Après environ trois thèmes vocaux différents, le public a eu droit à une pause, et le groupe a été chaudement nourri d’applaudissements. Puis, la séance d’improvisation s’est poursuivie, sous la direction de Worm, qui a mis à contribution le public de la Maison symphonique remplie.

Et alors, toute la salle s’est mise à chanter, avec beaucoup de force. Le son a vraiment voyagé partout autour de nous, il nous a enrobés. La sensation est assez exceptionnelle.

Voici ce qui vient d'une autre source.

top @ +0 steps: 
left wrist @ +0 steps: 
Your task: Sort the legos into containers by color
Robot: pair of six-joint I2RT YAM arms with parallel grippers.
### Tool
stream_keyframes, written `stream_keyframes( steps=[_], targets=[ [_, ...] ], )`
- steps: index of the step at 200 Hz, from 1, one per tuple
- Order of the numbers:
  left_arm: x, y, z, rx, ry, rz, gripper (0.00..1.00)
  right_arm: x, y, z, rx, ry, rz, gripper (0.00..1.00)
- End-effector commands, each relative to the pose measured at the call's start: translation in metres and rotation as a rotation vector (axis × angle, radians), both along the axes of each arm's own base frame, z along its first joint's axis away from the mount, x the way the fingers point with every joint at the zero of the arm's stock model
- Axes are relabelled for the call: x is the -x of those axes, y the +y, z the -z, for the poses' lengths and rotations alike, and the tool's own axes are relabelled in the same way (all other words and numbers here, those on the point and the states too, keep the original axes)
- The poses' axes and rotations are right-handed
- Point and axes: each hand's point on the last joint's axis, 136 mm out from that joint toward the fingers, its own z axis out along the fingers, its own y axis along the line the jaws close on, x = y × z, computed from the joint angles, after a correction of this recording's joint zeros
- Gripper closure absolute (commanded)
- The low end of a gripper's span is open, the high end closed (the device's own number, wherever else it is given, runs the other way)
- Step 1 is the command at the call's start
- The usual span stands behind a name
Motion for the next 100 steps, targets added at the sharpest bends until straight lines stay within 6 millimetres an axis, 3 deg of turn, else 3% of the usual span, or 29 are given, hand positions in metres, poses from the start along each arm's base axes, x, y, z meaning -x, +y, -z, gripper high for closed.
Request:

Et comme avec le chœur, on a chanté de longues répétitions. Chaque section de la salle avait sa séquence. Au bout de trois minutes seulement, j’avais déjà mal aux cordes vocales. Je ne suis pas une chanteuse. Mais la salle, elle, a continué de résonner avec force jusqu’à la fin de l’impro.

La force du groupe

La plus belle improvisation, structurée et mélodieuse, a été réalisée par Joey Blake qui a fait participer le chœur et la salle. Blake, qui s’est chargé des basses rythmiques pendant tout le spectacle, nous a offert à ce moment une voix particulièrement aigüe, d’une grande douceur. Et la salle s’est perdue sous un « What a joy to love like a sunshine » répété. Les premiers mots de McFerrin sortant des coulisses ont été « This is wonderful! »

J’ai vu de longues ovations. Jamais comme samedi soir. Alors que McFerrin a lancé un chant répété par la salle, il a orchestré une longue sortie de scène dansante avec les chanteurs. Mais la salle n’a pas arrêté de chanter. Toute la Maison symphonique était debout, a chanté, applaudi, sans fatigue, longuement. Une fois les lumières allumées, les gens continuaient de chanter et d’applaudir! Même les techniciens de scène filmaient la scène des coulisses.


Le Jireh Gospel Choir est revenu finalement pour une finale puissante, dirigée par Carol Bernard. Bobby McFerrin, généreux, s’est également approché du public, serrant des mains sous les « I love you Bobby » pour ensuite quitter tranquillement la scène, les bras en l’air, deux doigts levés, signe de paix auquel a répondu tout le public présent ce soir-là.